**Work task**
Please reproduce the records exactly, leaving out any pictures.

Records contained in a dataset
#####

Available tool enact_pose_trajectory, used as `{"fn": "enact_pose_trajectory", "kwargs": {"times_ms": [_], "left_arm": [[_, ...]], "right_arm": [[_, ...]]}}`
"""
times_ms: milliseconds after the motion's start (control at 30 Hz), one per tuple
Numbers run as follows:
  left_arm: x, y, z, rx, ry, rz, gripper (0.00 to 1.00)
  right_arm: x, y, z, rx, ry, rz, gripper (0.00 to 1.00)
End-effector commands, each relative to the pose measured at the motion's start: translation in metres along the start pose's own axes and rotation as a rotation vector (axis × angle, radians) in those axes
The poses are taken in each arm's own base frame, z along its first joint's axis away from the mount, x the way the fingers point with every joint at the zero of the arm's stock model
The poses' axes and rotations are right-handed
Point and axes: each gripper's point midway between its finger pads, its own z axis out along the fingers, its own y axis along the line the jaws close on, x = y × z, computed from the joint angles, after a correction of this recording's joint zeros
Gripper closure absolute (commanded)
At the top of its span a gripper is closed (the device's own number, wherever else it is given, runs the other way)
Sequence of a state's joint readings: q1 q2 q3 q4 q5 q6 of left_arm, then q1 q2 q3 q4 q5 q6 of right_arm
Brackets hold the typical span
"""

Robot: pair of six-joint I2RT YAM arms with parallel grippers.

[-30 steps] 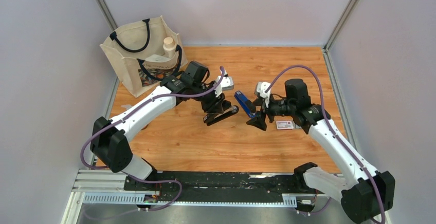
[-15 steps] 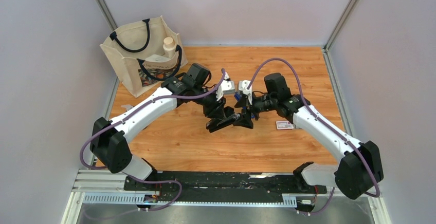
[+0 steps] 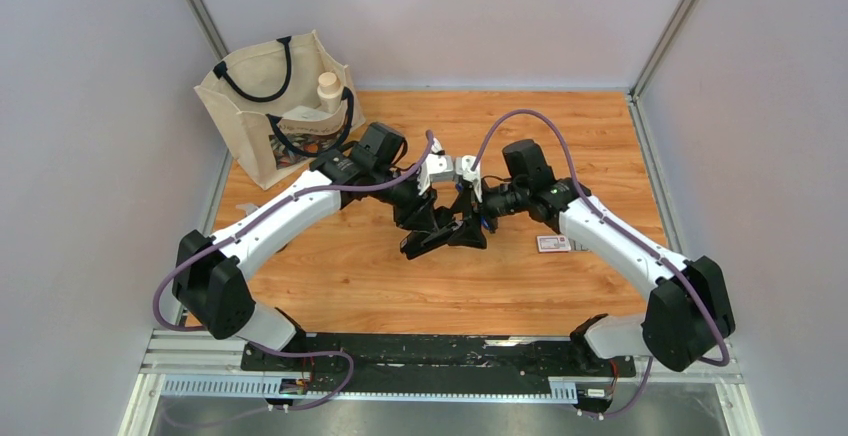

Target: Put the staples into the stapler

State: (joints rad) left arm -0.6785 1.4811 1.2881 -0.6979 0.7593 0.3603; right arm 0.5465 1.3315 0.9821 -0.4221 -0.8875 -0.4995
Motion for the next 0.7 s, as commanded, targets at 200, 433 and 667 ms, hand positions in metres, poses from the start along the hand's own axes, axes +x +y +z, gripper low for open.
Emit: {"fn": "enact_pose_trajectory", "kwargs": {"times_ms": [200,433,667], "left_arm": [[-0.0236,-0.0166,-0.0059,0.042,-0.081,0.077,1.00],[-0.0207,-0.0170,-0.0038,0.051,-0.075,0.067,1.00],[-0.0216,-0.0191,-0.0040,0.061,-0.079,0.061,1.00]], "right_arm": [[-0.0271,0.0011,0.0045,-0.050,-0.055,0.009,0.23],[-0.0308,0.0021,0.0036,-0.050,-0.060,0.016,0.22],[-0.0332,-0.0023,0.0066,-0.052,-0.064,0.050,0.24]]}}
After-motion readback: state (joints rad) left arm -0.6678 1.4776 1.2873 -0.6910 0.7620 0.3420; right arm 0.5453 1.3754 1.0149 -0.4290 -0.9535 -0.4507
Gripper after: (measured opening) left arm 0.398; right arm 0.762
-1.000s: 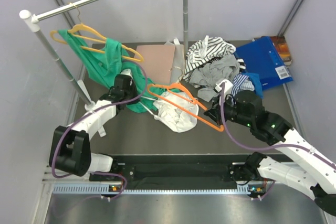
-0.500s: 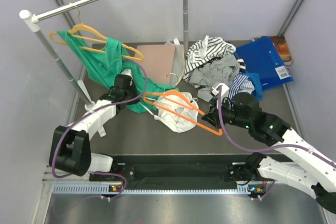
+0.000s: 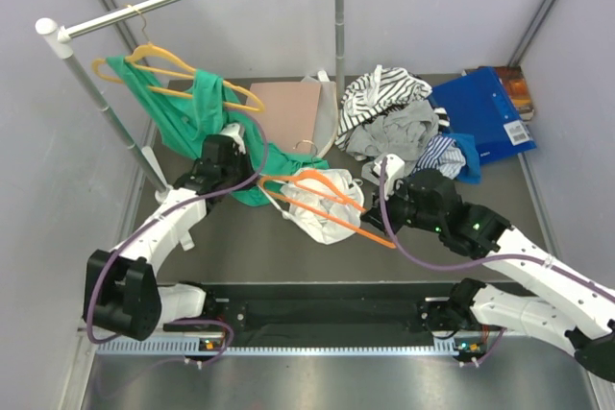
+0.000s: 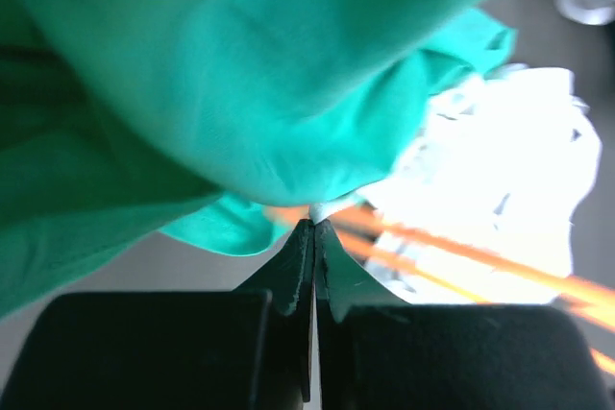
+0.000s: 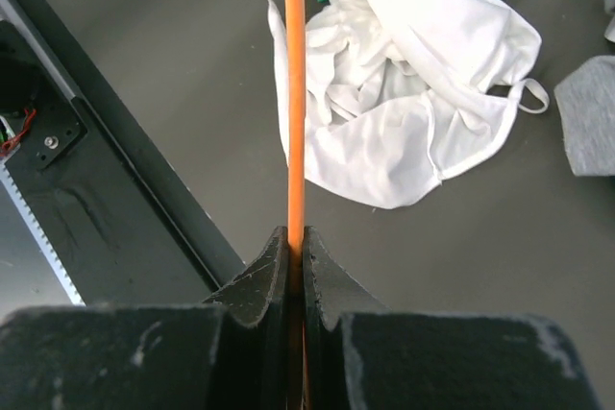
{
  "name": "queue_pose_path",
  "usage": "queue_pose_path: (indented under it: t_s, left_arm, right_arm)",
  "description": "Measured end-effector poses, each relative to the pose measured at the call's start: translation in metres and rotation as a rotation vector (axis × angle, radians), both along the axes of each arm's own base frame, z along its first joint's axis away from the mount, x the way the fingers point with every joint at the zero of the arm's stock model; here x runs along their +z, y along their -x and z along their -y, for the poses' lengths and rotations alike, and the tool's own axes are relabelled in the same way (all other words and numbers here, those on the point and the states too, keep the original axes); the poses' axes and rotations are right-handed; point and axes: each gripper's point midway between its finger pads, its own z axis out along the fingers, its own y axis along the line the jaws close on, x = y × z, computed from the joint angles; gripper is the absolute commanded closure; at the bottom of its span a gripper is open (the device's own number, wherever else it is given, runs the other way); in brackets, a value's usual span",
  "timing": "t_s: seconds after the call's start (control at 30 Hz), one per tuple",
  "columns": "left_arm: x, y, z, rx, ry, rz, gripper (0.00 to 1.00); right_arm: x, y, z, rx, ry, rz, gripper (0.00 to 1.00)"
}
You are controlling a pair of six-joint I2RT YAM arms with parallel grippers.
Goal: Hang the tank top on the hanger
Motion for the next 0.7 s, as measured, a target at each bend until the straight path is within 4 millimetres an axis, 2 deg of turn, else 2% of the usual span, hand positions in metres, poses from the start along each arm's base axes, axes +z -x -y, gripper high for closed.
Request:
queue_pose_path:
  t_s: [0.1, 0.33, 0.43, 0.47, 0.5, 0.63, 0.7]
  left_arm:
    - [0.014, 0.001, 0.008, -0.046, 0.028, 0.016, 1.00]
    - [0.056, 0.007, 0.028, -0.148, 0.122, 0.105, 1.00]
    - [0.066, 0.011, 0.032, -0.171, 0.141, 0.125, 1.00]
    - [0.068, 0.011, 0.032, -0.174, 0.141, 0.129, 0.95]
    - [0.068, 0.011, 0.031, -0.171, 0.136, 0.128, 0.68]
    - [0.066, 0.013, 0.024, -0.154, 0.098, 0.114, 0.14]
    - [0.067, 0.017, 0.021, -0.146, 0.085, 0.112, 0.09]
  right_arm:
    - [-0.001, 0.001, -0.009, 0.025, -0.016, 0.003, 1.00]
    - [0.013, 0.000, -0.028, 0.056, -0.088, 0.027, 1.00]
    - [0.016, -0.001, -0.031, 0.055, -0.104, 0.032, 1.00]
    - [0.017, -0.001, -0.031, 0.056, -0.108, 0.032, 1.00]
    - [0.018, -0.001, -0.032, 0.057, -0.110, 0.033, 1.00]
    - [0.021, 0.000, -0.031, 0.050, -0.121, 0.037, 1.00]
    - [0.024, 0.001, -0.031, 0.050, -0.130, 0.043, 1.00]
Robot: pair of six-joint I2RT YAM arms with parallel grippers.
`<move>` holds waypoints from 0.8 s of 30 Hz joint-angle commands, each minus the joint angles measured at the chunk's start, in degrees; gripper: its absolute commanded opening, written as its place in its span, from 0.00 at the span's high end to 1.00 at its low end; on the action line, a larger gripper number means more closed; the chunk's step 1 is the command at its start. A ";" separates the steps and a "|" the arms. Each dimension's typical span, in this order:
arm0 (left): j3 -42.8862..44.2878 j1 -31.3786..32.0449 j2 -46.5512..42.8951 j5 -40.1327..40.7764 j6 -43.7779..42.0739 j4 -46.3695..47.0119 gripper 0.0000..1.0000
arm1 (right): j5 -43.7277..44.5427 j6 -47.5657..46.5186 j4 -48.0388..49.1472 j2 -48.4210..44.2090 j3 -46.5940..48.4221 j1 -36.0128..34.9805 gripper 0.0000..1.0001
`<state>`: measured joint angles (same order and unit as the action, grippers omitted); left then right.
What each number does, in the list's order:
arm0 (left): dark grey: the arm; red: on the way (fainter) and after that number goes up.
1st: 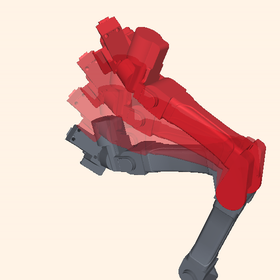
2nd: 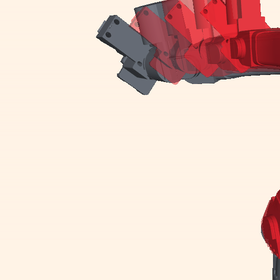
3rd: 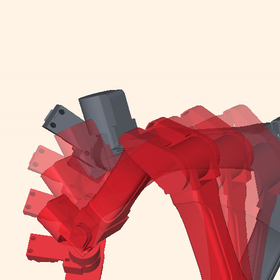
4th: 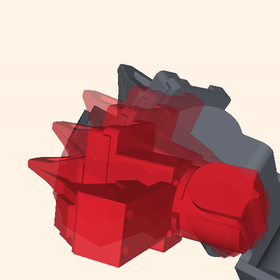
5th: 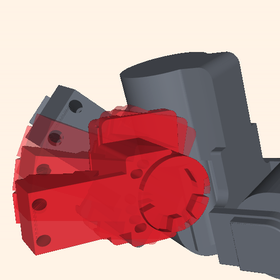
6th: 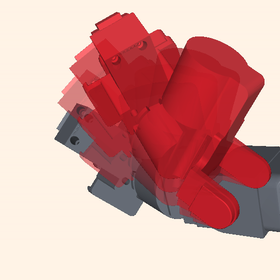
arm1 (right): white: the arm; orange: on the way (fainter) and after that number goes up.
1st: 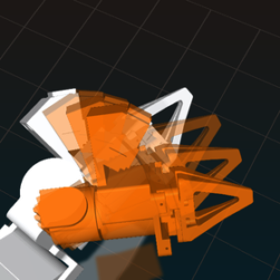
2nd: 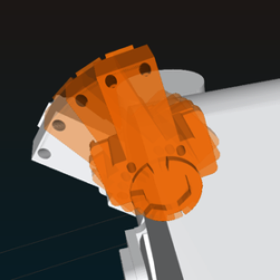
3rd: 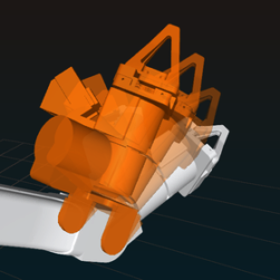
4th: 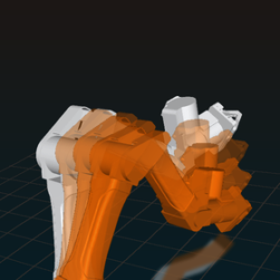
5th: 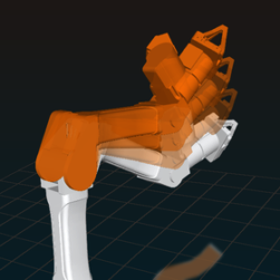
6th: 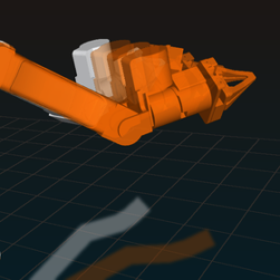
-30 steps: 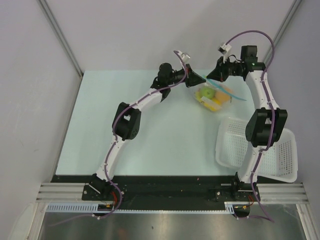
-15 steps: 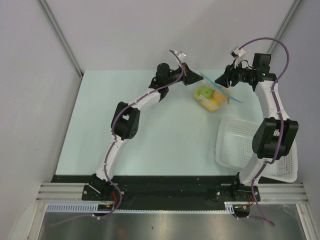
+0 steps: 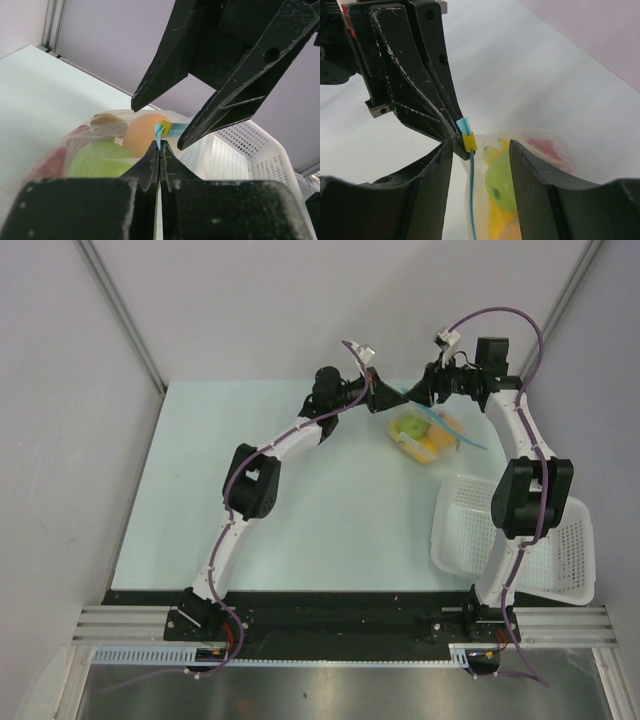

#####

**Response to this task**
Available tool enact_pose_trajectory, used as `{"fn": "enact_pose_trajectory", "kwargs": {"times_ms": [_], "left_arm": [[_, ...]], "right_arm": [[_, ...]]}}`
"""
times_ms: milliseconds after the motion's start (control at 30 Hz), one per tuple
Numbers run as follows:
  left_arm: x, y, z, rx, ry, rz, gripper (0.00 to 1.00)
  right_arm: x, y, z, rx, ry, rz, gripper (0.00 to 1.00)
End-effector commands, each relative to the pose measured at the motion's start: translation in metres along the start pose's own axes and rotation as a rotation vector (axis × angle, radians) in those axes
The poses are taken in each arm's own base frame, z along its first joint's axis away from the mount, x the way the fingers point with every joint at the zero of the arm's stock model
The poses' axes and rotations are right-handed
Point and axes: each gripper's point midway between its finger pads, its own z axis out along the fingers, its own y axis along the line the jaws close on, x = y × z, computed from the joint angles, after a correction of this recording's joint zeros
Gripper closure absolute (commanded)
At the top of its span a gripper is closed (the device's own number, wherever else it is given, runs the other way)
Sequence of a state's joint readings: q1 q2 q3 q4 q5 q6 of left_arm, then q1 q2 q3 q4 q5 q6 of right_arm
Brackets hold the typical span
"""

Robot: pair of six-joint I2RT YAM arms with parallel grippers.

[-30 steps] 
[-15 steps] 
[+0 steps] 

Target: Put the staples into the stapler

State: (joints rad) left arm -0.6785 1.4811 1.2881 -0.6979 0.7593 0.3603; right arm 0.5465 1.3315 0.9821 -0.4221 -0.8875 -0.4995
Motion for the next 0.7 s, as commanded, targets at 200, 433 and 667 ms, hand positions in metres, poses from the start along the hand's own axes, axes +x +y +z, gripper low for open.
Emit: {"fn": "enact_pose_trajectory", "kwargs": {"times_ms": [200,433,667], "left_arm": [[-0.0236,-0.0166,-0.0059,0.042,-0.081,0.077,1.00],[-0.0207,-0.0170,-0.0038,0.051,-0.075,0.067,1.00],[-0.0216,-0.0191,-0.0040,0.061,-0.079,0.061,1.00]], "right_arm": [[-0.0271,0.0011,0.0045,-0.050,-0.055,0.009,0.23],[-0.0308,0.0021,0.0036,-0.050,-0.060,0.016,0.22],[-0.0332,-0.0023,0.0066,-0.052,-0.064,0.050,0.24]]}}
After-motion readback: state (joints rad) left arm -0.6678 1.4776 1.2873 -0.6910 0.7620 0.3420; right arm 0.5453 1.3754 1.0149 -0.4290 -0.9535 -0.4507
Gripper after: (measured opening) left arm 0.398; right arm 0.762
-1.000s: 
-0.500s: 
+0.000s: 
+0.000s: 
+0.000s: 
{
  "name": "queue_pose_path",
  "usage": "queue_pose_path: (indented under it: t_s, left_arm, right_arm)",
  "description": "Measured end-effector poses, each relative to the pose measured at the call's start: translation in metres and rotation as a rotation vector (axis × angle, radians), both along the axes of each arm's own base frame, z along its first joint's axis away from the mount, x the way the fingers point with every joint at the zero of the arm's stock model; here x runs along their +z, y along their -x and z along their -y, for the poses' lengths and rotations alike, and the tool's own axes are relabelled in the same way (all other words and numbers here, those on the point and the states too, keep the original axes); the poses' axes and rotations are right-handed; point and axes: each gripper's point midway between its finger pads, its own z axis out along the fingers, its own y axis along the line the jaws close on, x = y × z, computed from the joint angles; gripper is the absolute commanded closure; at the bottom of its span a gripper is open (the device's own number, wherever else it is given, runs the other way); in brackets, a value's usual span",
  "timing": "t_s: seconds after the call's start (control at 30 Hz), one per tuple",
  "columns": "left_arm: x, y, z, rx, ry, rz, gripper (0.00 to 1.00); right_arm: x, y, z, rx, ry, rz, gripper (0.00 to 1.00)"
}
You are controlling a pair of six-joint I2RT YAM arms with parallel grippers.
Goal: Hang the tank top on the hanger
Motion for the next 0.7 s, as measured, a target at each bend until the straight path is within 4 millimetres an axis, 2 deg of turn, else 2% of the usual span, hand positions in metres, poses from the start along each arm's base axes, axes +z -x -y, gripper high for closed.
Request:
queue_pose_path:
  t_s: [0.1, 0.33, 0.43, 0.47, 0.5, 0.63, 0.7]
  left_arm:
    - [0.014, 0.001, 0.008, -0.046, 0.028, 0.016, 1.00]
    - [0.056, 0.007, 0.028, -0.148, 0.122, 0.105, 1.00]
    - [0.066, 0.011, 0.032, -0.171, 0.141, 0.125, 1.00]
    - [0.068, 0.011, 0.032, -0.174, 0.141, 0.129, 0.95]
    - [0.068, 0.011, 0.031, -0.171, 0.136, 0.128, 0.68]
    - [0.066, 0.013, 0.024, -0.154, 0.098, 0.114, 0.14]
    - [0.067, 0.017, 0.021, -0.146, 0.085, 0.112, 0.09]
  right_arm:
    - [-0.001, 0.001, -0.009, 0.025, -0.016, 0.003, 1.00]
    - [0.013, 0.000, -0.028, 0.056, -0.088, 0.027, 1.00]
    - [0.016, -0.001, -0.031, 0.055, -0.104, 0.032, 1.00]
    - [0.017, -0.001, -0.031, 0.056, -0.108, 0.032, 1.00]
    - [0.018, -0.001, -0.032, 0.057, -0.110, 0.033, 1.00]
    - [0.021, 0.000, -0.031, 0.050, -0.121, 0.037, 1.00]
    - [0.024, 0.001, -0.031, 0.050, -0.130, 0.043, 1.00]
Robot: pair of six-joint I2RT YAM arms with parallel grippers.
`<move>` holds waypoints from 0.8 s of 30 Hz joint-angle commands, each minus the joint angles measured at the chunk's start, in degrees; gripper: its absolute commanded opening, written as its place in its span, from 0.00 at the span's high end to 1.00 at its low end; on the action line, a larger gripper number means more closed; the chunk's step 1 is the command at its start. A ";" separates the steps and a "|" the arms. Each dimension's typical span, in this order:
arm0 (left): j3 -42.8862..44.2878 j1 -31.3786..32.0449 j2 -46.5512..42.8951 j5 -40.1327..40.7764 j6 -43.7779..42.0739 j4 -46.3695..47.0119 gripper 0.0000..1.0000
arm1 (right): j5 -43.7277..44.5427 j6 -47.5657..46.5186 j4 -48.0388..49.1472 j2 -48.4210..44.2090 j3 -46.5940..48.4221 j1 -36.0128..34.9805 gripper 0.0000..1.0001
`<state>`: measured joint angles (same order and unit as the action, grippers omitted); left then right.
What each number does, in the list's order:
arm0 (left): dark grey: the arm; red: on the way (fainter) and after that number goes up.
1st: 
2nd: 
3rd: 
4th: 
5th: 
6th: 
arm1 (right): white: the arm; orange: on the way (fainter) and after that number goes up.
1st: 
2nd: 
3rd: 
4th: 
5th: 
6th: 
-30 steps: 
-15 steps: 
+0 steps: 

This completes the requested output.